Dataset records Start Marker

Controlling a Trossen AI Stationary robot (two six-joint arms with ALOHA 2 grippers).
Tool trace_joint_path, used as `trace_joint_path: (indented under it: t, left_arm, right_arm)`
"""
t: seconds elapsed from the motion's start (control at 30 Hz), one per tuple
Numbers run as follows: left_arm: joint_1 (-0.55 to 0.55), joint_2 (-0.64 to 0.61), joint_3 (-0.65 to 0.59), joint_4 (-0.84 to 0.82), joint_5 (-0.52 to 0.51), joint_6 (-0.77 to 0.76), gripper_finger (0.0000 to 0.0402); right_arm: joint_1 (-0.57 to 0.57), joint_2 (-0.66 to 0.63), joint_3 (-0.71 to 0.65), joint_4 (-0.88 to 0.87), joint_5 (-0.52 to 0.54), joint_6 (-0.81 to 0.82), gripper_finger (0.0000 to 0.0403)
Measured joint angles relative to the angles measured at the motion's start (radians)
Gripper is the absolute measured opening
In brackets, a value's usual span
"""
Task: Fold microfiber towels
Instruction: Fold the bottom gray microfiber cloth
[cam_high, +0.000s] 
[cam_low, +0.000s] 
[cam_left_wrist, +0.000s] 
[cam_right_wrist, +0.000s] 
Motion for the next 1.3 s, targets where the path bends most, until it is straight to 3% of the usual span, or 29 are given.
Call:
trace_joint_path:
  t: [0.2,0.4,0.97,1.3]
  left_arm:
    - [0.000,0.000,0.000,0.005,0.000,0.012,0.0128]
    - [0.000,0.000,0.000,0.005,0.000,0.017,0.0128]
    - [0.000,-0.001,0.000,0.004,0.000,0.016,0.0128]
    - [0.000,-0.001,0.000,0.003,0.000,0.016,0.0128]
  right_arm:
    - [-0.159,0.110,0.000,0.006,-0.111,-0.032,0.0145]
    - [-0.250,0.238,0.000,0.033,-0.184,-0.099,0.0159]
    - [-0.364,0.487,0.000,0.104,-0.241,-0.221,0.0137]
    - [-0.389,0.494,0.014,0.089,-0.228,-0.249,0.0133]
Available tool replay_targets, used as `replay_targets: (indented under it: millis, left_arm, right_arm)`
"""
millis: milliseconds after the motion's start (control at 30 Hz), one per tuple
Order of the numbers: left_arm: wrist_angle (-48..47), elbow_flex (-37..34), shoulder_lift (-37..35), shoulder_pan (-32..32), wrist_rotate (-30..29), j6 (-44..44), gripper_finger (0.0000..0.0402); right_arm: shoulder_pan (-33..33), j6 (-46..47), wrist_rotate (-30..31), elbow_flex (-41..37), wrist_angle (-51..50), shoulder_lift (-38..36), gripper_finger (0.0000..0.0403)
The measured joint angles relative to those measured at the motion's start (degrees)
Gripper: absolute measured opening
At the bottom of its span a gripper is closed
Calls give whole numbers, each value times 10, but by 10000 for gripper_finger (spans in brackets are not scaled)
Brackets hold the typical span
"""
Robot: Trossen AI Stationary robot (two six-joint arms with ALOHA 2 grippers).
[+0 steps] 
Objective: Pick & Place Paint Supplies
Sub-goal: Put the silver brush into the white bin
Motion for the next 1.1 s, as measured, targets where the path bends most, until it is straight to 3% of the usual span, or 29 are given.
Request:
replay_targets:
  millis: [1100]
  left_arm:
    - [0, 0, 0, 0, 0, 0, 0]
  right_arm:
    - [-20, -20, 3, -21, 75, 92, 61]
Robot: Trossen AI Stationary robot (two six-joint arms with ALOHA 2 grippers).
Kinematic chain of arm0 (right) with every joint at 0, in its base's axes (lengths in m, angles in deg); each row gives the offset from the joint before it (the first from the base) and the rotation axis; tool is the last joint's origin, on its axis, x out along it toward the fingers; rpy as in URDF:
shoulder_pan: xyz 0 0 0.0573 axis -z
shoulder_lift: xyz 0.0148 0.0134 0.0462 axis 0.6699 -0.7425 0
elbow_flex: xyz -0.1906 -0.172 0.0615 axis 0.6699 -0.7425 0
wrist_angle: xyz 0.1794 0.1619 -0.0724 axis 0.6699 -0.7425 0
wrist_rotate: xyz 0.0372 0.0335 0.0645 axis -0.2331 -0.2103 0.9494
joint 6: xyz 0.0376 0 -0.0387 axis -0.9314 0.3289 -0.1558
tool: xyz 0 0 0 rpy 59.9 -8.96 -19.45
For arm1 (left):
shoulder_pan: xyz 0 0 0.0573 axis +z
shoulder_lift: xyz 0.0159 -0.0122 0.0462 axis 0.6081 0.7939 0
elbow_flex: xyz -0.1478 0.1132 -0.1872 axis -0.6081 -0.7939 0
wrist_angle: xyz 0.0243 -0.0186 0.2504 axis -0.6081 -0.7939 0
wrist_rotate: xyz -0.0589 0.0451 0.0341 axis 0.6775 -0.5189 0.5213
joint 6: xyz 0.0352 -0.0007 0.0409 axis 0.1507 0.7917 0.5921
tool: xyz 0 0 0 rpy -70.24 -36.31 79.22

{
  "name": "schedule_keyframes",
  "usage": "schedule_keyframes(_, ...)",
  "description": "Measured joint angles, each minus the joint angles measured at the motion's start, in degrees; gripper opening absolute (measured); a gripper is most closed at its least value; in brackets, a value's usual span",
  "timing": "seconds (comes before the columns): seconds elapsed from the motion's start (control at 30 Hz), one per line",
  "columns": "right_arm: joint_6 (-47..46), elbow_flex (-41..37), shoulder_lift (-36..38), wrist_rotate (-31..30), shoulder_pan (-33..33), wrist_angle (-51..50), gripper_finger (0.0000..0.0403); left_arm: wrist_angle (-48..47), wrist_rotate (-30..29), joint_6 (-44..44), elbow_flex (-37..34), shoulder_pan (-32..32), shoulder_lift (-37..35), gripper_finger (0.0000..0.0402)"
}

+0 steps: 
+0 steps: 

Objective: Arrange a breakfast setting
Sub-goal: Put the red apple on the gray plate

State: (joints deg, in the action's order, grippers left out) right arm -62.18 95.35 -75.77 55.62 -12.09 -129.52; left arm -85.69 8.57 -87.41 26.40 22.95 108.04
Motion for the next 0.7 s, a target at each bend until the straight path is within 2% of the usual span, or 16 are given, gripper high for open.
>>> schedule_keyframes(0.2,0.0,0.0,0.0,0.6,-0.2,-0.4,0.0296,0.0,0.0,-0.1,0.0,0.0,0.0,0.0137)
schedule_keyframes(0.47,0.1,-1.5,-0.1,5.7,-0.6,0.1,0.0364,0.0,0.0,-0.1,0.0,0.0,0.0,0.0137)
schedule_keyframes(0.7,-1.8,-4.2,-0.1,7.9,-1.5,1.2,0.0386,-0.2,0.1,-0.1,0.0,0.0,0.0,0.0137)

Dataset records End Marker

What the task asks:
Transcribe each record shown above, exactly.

Answer box:
Controlling a Trossen AI Stationary robot (two six-joint arms with ALOHA 2 grippers).
Tool trace_joint_path, used as `trace_joint_path: (indented under it: t, left_arm, right_arm)`
"""
t: seconds elapsed from the motion's start (control at 30 Hz), one per tuple
Numbers run as follows: left_arm: joint_1 (-0.55 to 0.55), joint_2 (-0.64 to 0.61), joint_3 (-0.65 to 0.59), joint_4 (-0.84 to 0.82), joint_5 (-0.52 to 0.51), joint_6 (-0.77 to 0.76), gripper_finger (0.0000 to 0.0402); right_arm: joint_1 (-0.57 to 0.57), joint_2 (-0.66 to 0.63), joint_3 (-0.71 to 0.65), joint_4 (-0.88 to 0.87), joint_5 (-0.52 to 0.54), joint_6 (-0.81 to 0.82), gripper_finger (0.0000 to 0.0403)
Measured joint angles relative to the angles measured at the motion's start (radians)
Gripper is the absolute measured opening
In brackets, a value's usual span
"""
Task: Fold microfiber towels
Instruction: Fold the bottom gray microfiber cloth
[cam_high, +0.000s] 
[cam_low, +0.000s] 
[cam_left_wrist, +0.000s] 
[cam_right_wrist, +0.000s] 
Motion for the next 1.3 s, targets where the path bends most, until it is straight to 3% of the usual span, or 29 are given.
Call:
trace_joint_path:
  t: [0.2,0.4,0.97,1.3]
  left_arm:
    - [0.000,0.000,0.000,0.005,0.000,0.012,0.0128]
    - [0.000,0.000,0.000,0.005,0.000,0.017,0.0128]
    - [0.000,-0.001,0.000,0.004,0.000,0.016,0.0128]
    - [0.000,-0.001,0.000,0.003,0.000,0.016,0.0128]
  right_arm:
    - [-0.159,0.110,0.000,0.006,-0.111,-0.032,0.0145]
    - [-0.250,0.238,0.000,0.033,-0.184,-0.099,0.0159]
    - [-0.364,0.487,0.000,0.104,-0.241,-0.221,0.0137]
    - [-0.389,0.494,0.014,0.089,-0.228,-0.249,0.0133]
Available tool replay_targets, used as `replay_targets: (indented under it: millis, left_arm, right_arm)`
"""
millis: milliseconds after the motion's start (control at 30 Hz), one per tuple
Order of the numbers: left_arm: wrist_angle (-48..47), elbow_flex (-37..34), shoulder_lift (-37..35), shoulder_pan (-32..32), wrist_rotate (-30..29), j6 (-44..44), gripper_finger (0.0000..0.0402); right_arm: shoulder_pan (-33..33), j6 (-46..47), wrist_rotate (-30..31), elbow_flex (-41..37), wrist_angle (-51..50), shoulder_lift (-38..36), gripper_finger (0.0000..0.0403)
The measured joint angles relative to those measured at the motion's start (degrees)
Gripper: absolute measured opening
At the bottom of its span a gripper is closed
Calls give whole numbers, each value times 10, but by 10000 for gripper_finger (spans in brackets are not scaled)
Brackets hold the typical span
"""
Robot: Trossen AI Stationary robot (two six-joint arms with ALOHA 2 grippers).
[+0 steps] 
Objective: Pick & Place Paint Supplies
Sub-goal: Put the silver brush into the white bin
Motion for the next 1.1 s, as measured, targets where the path bends most, until it is straight to 3% of the usual span, or 29 are given.
Request:
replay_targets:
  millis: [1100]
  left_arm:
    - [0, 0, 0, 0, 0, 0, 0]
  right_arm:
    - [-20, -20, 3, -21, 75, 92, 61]
Robot: Trossen AI Stationary robot (two six-joint arms with ALOHA 2 grippers).
Kinematic chain of arm0 (right) with every joint at 0, in its base's axes (lengths in m, angles in deg); each row gives the offset from the joint before it (the first from the base) and the rotation axis; tool is the last joint's origin, on its axis, x out along it toward the fingers; rpy as in URDF:
shoulder_pan: xyz 0 0 0.0573 axis -z
shoulder_lift: xyz 0.0148 0.0134 0.0462 axis 0.6699 -0.7425 0
elbow_flex: xyz -0.1906 -0.172 0.0615 axis 0.6699 -0.7425 0
wrist_angle: xyz 0.1794 0.1619 -0.0724 axis 0.6699 -0.7425 0
wrist_rotate: xyz 0.0372 0.0335 0.0645 axis -0.2331 -0.2103 0.9494
joint 6: xyz 0.0376 0 -0.0387 axis -0.9314 0.3289 -0.1558
tool: xyz 0 0 0 rpy 59.9 -8.96 -19.45
For arm1 (left):
shoulder_pan: xyz 0 0 0.0573 axis +z
shoulder_lift: xyz 0.0159 -0.0122 0.0462 axis 0.6081 0.7939 0
elbow_flex: xyz -0.1478 0.1132 -0.1872 axis -0.6081 -0.7939 0
wrist_angle: xyz 0.0243 -0.0186 0.2504 axis -0.6081 -0.7939 0
wrist_rotate: xyz -0.0589 0.0451 0.0341 axis 0.6775 -0.5189 0.5213
joint 6: xyz 0.0352 -0.0007 0.0409 axis 0.1507 0.7917 0.5921
tool: xyz 0 0 0 rpy -70.24 -36.31 79.22

{
  "name": "schedule_keyframes",
  "usage": "schedule_keyframes(_, ...)",
  "description": "Measured joint angles, each minus the joint angles measured at the motion's start, in degrees; gripper opening absolute (measured); a gripper is most closed at its least value; in brackets, a value's usual span",
  "timing": "seconds (comes before the columns): seconds elapsed from the motion's start (control at 30 Hz), one per line",
  "columns": "right_arm: joint_6 (-47..46), elbow_flex (-41..37), shoulder_lift (-36..38), wrist_rotate (-31..30), shoulder_pan (-33..33), wrist_angle (-51..50), gripper_finger (0.0000..0.0403); left_arm: wrist_angle (-48..47), wrist_rotate (-30..29), joint_6 (-44..44), elbow_flex (-37..34), shoulder_pan (-32..32), shoulder_lift (-37..35), gripper_finger (0.0000..0.0402)"
}

+0 steps: 
+0 steps: 

Objective: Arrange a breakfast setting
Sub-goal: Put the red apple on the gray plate

State: (joints deg, in the action's order, grippers left out) right arm -62.18 95.35 -75.77 55.62 -12.09 -129.52; left arm -85.69 8.57 -87.41 26.40 22.95 108.04
Motion for the next 0.7 s, a target at each bend until the straight path is within 2% of the usual span, or 16 are given, gripper high for open.
>>> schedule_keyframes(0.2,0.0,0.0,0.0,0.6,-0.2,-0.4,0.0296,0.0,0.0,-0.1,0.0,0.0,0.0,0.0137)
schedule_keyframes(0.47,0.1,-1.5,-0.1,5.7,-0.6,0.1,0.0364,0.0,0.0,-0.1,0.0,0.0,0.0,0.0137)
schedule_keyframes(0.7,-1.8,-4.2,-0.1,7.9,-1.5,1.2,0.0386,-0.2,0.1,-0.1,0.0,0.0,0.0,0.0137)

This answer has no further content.